• _YOUR GOAL_:
Copy out all of the data below with no alterations.

╭──

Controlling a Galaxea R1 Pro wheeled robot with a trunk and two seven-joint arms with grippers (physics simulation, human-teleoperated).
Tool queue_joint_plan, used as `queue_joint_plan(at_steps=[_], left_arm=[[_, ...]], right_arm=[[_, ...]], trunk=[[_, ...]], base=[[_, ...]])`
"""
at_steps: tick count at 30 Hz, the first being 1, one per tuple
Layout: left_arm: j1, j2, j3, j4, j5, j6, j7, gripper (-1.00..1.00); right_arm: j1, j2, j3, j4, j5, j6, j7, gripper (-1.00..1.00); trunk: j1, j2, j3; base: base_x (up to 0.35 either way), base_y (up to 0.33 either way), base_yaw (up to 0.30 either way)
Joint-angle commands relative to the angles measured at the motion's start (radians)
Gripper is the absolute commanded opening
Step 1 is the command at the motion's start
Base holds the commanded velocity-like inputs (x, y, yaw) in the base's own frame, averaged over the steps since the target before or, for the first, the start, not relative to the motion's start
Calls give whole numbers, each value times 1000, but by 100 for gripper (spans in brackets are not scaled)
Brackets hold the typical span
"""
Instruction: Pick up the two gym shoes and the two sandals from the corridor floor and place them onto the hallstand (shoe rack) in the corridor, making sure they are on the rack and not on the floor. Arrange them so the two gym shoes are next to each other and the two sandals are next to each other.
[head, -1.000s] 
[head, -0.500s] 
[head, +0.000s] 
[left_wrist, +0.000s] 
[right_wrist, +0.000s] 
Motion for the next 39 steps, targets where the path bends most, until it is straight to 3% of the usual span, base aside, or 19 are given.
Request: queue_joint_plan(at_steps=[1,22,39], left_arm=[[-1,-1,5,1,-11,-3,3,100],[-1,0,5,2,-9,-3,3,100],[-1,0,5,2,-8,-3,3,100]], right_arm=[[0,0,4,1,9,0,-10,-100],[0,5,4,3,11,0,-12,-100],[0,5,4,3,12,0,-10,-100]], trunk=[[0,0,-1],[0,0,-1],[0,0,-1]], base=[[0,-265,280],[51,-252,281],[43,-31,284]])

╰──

• _WRITTEN RESPONSE_:
Controlling a Galaxea R1 Pro wheeled robot with a trunk and two seven-joint arms with grippers (physics simulation, human-teleoperated).
Tool queue_joint_plan, used as `queue_joint_plan(at_steps=[_], left_arm=[[_, ...]], right_arm=[[_, ...]], trunk=[[_, ...]], base=[[_, ...]])`
"""
at_steps: tick count at 30 Hz, the first being 1, one per tuple
Layout: left_arm: j1, j2, j3, j4, j5, j6, j7, gripper (-1.00..1.00); right_arm: j1, j2, j3, j4, j5, j6, j7, gripper (-1.00..1.00); trunk: j1, j2, j3; base: base_x (up to 0.35 either way), base_y (up to 0.33 either way), base_yaw (up to 0.30 either way)
Joint-angle commands relative to the angles measured at the motion's start (radians)
Gripper is the absolute commanded opening
Step 1 is the command at the motion's start
Base holds the commanded velocity-like inputs (x, y, yaw) in the base's own frame, averaged over the steps since the target before or, for the first, the start, not relative to the motion's start
Calls give whole numbers, each value times 1000, but by 100 for gripper (spans in brackets are not scaled)
Brackets hold the typical span
"""
Instruction: Pick up the two gym shoes and the two sandals from the corridor floor and place them onto the hallstand (shoe rack) in the corridor, making sure they are on the rack and not on the floor. Arrange them so the two gym shoes are next to each other and the two sandals are next to each other.
[head, -1.000s] 
[head, -0.500s] 
[head, +0.000s] 
[left_wrist, +0.000s] 
[right_wrist, +0.000s] 
Motion for the next 39 steps, targets where the path bends most, until it is straight to 3% of the usual span, base aside, or 19 are given.
Request: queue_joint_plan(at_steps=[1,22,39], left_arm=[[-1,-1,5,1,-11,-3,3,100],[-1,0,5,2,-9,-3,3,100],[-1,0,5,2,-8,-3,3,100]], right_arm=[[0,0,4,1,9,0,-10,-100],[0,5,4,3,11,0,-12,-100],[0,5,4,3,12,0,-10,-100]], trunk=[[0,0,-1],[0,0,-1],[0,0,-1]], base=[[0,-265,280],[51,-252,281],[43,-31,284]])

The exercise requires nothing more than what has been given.